It is January 5th, 1985. Band Aid are at number one with "Do They Know It's Christmas". They remain at number one throughout this story, with Wham! at number two with another Christmas song. Foreigner, Madonna, Paul McCartney, Tears for Fears, and Ray Parker Jr. are also in the charts, the last, of course, with the theme from Ghostbusters.

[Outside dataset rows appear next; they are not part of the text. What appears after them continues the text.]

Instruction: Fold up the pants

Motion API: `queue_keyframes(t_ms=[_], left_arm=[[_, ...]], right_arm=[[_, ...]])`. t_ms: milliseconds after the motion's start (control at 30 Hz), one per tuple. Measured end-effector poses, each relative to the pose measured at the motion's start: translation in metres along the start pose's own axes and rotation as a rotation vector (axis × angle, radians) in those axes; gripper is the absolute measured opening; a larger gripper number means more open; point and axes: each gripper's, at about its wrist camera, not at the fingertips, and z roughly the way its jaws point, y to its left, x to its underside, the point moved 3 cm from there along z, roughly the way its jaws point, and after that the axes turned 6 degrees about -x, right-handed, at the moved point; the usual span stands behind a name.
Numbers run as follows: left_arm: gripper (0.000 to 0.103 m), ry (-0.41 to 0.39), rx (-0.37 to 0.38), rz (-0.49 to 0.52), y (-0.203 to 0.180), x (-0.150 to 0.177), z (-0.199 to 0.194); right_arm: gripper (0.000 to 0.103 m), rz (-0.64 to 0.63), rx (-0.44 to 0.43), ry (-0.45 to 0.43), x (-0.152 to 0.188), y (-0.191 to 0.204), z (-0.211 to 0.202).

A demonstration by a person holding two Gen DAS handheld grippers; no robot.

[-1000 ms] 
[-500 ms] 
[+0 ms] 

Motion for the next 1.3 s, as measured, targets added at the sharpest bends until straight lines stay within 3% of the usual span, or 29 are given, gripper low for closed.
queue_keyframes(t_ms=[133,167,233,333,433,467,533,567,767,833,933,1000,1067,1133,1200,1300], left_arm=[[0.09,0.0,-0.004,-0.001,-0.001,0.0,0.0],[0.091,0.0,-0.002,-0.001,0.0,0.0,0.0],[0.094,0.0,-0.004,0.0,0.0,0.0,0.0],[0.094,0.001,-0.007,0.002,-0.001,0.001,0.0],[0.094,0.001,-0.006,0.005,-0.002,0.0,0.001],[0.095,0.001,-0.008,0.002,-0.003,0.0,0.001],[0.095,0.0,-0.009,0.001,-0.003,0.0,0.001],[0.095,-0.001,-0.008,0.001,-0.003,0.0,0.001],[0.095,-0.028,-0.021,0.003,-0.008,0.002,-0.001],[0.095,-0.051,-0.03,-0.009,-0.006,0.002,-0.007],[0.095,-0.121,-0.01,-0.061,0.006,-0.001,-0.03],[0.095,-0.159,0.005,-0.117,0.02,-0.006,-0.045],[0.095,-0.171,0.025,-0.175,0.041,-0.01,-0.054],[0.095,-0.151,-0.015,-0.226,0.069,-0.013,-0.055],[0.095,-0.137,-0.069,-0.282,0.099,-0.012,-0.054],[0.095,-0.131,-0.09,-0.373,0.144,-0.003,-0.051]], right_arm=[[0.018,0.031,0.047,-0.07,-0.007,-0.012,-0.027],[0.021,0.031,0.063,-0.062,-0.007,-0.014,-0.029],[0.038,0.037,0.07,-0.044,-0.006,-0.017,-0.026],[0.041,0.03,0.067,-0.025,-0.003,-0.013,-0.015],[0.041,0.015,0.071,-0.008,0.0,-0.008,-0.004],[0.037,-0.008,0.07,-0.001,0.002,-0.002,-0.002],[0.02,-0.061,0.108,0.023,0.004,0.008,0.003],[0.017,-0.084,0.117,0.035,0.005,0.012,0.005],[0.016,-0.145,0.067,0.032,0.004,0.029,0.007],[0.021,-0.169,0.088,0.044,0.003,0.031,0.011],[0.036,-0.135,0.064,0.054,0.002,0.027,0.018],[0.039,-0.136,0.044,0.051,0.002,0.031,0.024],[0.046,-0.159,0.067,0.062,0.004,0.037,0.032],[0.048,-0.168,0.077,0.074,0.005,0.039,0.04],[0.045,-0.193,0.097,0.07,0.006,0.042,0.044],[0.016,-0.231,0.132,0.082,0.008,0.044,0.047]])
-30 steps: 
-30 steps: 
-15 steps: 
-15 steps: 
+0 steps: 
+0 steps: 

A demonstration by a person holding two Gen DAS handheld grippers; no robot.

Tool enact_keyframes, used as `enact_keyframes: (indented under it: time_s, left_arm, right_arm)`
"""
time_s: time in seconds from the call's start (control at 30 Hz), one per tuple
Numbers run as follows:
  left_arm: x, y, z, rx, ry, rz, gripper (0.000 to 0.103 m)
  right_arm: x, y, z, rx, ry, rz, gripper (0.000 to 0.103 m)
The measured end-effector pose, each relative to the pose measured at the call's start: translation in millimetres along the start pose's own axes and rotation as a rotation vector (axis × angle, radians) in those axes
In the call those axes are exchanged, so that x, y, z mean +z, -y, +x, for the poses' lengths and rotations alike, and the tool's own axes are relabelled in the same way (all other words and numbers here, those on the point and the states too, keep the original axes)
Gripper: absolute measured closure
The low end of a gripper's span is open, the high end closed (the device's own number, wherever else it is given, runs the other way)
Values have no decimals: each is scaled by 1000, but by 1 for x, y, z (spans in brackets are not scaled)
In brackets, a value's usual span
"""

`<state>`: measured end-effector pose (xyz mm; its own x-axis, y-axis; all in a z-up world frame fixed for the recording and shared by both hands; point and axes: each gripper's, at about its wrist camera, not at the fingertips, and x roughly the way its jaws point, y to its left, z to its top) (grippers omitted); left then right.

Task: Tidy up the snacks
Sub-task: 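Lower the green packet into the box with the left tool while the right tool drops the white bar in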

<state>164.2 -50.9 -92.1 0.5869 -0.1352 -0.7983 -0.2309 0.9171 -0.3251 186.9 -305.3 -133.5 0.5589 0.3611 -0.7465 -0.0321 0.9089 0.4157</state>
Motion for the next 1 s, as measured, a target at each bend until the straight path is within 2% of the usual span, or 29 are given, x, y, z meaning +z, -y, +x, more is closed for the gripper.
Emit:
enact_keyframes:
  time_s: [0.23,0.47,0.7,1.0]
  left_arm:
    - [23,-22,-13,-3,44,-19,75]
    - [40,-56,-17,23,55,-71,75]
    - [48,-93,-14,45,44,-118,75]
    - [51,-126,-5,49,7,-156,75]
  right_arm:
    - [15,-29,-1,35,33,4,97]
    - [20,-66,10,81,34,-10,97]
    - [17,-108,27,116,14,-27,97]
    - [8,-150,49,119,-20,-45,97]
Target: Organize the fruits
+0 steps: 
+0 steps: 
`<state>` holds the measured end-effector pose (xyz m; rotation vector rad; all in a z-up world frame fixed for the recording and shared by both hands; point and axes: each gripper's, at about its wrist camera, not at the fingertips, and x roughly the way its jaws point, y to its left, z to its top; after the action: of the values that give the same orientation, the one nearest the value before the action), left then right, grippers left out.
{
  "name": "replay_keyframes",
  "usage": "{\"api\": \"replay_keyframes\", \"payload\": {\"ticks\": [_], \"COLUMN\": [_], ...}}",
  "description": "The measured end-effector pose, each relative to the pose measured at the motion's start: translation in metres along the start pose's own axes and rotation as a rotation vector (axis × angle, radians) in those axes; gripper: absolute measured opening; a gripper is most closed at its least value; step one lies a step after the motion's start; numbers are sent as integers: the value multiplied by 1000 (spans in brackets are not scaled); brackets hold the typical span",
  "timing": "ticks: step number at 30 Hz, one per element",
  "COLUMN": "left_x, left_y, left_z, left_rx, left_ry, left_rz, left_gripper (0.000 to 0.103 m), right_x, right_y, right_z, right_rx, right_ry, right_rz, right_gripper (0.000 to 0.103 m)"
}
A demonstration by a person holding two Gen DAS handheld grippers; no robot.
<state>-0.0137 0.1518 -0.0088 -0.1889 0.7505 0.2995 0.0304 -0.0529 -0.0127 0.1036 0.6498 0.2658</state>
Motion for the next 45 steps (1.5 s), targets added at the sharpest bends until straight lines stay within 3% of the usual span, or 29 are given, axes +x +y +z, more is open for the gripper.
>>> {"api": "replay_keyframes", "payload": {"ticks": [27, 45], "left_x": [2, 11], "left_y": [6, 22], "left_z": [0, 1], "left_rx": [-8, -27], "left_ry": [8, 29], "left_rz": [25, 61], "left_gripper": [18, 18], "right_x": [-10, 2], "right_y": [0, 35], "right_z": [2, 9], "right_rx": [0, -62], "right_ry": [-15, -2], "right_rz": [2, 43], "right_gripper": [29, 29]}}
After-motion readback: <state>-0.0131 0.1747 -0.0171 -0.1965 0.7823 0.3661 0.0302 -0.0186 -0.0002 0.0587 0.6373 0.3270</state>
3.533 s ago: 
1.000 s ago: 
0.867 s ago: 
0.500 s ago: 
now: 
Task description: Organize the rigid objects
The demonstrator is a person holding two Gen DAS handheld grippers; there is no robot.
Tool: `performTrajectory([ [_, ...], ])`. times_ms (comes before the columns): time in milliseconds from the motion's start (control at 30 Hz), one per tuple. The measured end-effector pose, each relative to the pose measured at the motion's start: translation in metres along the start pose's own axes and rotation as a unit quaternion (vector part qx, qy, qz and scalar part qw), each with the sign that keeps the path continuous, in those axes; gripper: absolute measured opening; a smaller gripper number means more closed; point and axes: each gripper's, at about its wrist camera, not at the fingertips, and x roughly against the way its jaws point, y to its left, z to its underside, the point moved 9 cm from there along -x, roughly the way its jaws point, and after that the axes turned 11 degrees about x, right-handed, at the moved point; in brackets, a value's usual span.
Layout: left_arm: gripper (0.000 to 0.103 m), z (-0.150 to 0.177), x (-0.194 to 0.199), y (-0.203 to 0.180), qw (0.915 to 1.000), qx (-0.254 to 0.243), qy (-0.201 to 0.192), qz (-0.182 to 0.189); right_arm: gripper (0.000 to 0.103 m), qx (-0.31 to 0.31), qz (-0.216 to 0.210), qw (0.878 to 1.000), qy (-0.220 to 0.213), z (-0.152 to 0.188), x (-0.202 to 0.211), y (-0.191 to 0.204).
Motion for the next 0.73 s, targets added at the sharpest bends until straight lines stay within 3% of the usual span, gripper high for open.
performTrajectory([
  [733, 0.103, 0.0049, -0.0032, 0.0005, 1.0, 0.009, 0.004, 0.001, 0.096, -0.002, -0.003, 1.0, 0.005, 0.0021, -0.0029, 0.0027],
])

In news, since we last looked at a story the Miners' Strike has reached a conclusion, rioting breaks out in Wolverhampton, David Jenkins is appointed Bishop of Durham, to the despair of conservative Christians, and the IRA succeed in bombing the Brighton hotel where many top Conservative politicians are staying for that party's annual conference: though they fail to kill anyone they succeed in injuring Margaret Thatcher so severely she has to spend the rest of her time as PM in a wheelchair. This has two consequences for her: the first is, once the initial wave of sympathy dies down and politics-as-usual reasserts itself, a rash of cartoons and tabloid front covers depicting her as Davros, which would never see print today. The second, much more sinister consequence is that Jimmy Savile starts spending a lot more time at 10 Downing Street, showing the Prime Minister the same 'care and attention' he lavished on disabled children at Stoke Mandeville. 

Incidentally, in the wake of the attack, the IRA taunt Thatcher with the statement 'you have to be lucky every time. We only have to be lucky once', a statement which later becomes popular on the Internet as an inspirational quote misattributed to Thatcher herself. History is weird like that. 

And speaking of history being weird, on television: Time and the Rani. The main line of criticism of this episode is that the Rani doesn't get much of a backstory, and that introducing a new enemy in the same story where the Doctor regenerates is too much to expect that story to do. Which can be easily refuted by pointing at the Pertwee era, specifically of course the fact that the Autons get introduced in Pertwee's first outing, and the fact that we get laughably little backstory on the Master in 'Terror of the Autons' beyond the fact that he's a bad guy and the Timelords need the Doctor's help to stop him. But actually it can be refuted even more easily than that: it can be refuted by the fact that this episode does it. 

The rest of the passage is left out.